KAFKA-15084: Remove lock contention from RemoteIndexCache #13850

divijvaidya · 2023-06-13T14:42:24Z

Problem

RemoteIndexCache cache is accessed from multiple threads concurrently in the fetch from consumer code path [1].

Currently, the RemoteIndexCache uses LinkedHashMap as the cache implementation internally. Since LinkedHashMap is not a thread safe data structure, we use coarse grained lock on the entire map/cache when writing to the cache.

This means that if a thread if fetching information from a particular segment from RemoteStorageManager, other threads who are trying to access a different segment from the cache will also wait for the former thread to complete. This is due to the usage of global lock in the cache.

This lock contentions leads to decrease in throughput for fetch from consumer for cases where RSM network call may take more time.

Solution

We need a data structure for the cache which satisfies the following requirements:

Multiple threads should be able to read concurrently.
Fetch for missing keys should not block read for available keys.
Only one thread should fetch for a specific key.
Should support LRU policy.

In Java, all non concurrent data structures (such as LinkedHashMap) violate condition 2. We can potentially use Concurrent data structures such as ConcurrentHashMap but we will have to implement the LRU eviction ourselves on top of this. OR we can implement a LRU cache from scratch ourselves which satisfy the above constraints.

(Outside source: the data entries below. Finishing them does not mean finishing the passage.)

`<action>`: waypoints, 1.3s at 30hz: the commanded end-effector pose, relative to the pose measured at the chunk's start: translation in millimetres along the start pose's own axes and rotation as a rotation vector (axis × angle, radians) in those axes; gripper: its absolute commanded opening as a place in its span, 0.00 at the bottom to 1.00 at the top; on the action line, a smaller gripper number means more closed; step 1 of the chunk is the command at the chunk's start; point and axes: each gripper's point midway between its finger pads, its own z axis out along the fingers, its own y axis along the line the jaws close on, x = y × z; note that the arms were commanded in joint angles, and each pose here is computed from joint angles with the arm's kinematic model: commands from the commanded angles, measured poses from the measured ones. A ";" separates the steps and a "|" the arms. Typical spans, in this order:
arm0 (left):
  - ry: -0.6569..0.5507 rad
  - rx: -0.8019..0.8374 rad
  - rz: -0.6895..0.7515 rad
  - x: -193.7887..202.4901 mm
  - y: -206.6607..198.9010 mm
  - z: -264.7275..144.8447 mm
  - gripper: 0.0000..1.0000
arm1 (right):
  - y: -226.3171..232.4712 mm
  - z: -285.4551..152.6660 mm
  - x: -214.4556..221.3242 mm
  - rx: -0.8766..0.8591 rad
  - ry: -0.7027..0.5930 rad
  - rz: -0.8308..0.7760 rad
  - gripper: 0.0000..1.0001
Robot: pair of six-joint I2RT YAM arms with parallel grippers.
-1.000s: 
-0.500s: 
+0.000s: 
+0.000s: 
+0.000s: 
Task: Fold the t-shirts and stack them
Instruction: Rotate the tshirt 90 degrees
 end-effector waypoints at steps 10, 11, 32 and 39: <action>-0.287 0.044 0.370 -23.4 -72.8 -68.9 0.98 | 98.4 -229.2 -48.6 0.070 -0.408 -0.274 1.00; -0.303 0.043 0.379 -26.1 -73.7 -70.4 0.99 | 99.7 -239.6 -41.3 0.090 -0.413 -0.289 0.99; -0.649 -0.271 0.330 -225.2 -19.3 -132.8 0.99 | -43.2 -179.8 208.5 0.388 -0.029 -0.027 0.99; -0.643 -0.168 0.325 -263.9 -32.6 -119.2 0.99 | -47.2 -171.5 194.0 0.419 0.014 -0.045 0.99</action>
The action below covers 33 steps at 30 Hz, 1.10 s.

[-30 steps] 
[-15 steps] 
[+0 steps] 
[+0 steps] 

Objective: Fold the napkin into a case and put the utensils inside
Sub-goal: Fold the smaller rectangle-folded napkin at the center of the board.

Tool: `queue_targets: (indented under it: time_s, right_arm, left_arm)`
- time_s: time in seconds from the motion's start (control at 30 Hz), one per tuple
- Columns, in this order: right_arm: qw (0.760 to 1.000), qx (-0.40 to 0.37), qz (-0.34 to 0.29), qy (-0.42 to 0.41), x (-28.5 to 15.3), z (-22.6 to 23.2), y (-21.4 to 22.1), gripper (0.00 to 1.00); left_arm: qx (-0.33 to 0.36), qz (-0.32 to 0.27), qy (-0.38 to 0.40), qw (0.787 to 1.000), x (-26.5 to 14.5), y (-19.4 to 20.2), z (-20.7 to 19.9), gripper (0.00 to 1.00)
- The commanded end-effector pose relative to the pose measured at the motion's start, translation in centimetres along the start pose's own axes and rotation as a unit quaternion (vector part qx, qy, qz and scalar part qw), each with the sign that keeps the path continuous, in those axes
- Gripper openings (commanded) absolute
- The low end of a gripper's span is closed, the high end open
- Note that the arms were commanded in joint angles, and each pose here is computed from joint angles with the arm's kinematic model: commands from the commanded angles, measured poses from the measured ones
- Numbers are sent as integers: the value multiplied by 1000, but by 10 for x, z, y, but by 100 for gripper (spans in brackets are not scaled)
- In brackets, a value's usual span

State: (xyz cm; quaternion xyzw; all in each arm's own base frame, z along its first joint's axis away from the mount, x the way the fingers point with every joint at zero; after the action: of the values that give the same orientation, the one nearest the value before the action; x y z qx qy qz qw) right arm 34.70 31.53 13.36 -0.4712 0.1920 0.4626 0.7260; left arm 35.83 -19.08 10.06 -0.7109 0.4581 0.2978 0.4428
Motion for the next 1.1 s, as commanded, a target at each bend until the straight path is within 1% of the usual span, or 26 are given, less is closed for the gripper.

Alternatively, (approach taken in this PR), we can use Caffeine cache which satisfies all the requirements mentioned above. Caffeine performs better than Google Guava cache [2] and is used by major open source projects such as Cassandra, HBase etc. Hence, it is safe to consider this a stable dependency.

Changes

This PR uses Caffeine as the underlying cache for RemoteIndexCache.
Old File API has been replaces with Files API introduced since JDK 7.

Testing

A test has been added which verifies requirement 2 above. The test fails prior to the change and is successful after it.
New tests have been added to improve overall test coverage.

[1]

kafka/core/src/main/java/kafka/log/remote/RemoteLogManager.java

Line 747 in dfe050c

    
           Optional<TransactionIndex> txnIndexOpt = nextSegmentMetadataOpt.map(metadata -> indexCache.getIndexEntry(metadata).txnIndex());

[2] https://github.com/ben-manes/caffeine/wiki/Benchmarks

core/src/main/scala/kafka/log/remote/RemoteIndexCache.scala

divijvaidya · 2023-06-15T10:34:28Z

@satishd @showuon please take a look at this when you get a chance. We have identified this as a major problem while running Tiered Storage in production.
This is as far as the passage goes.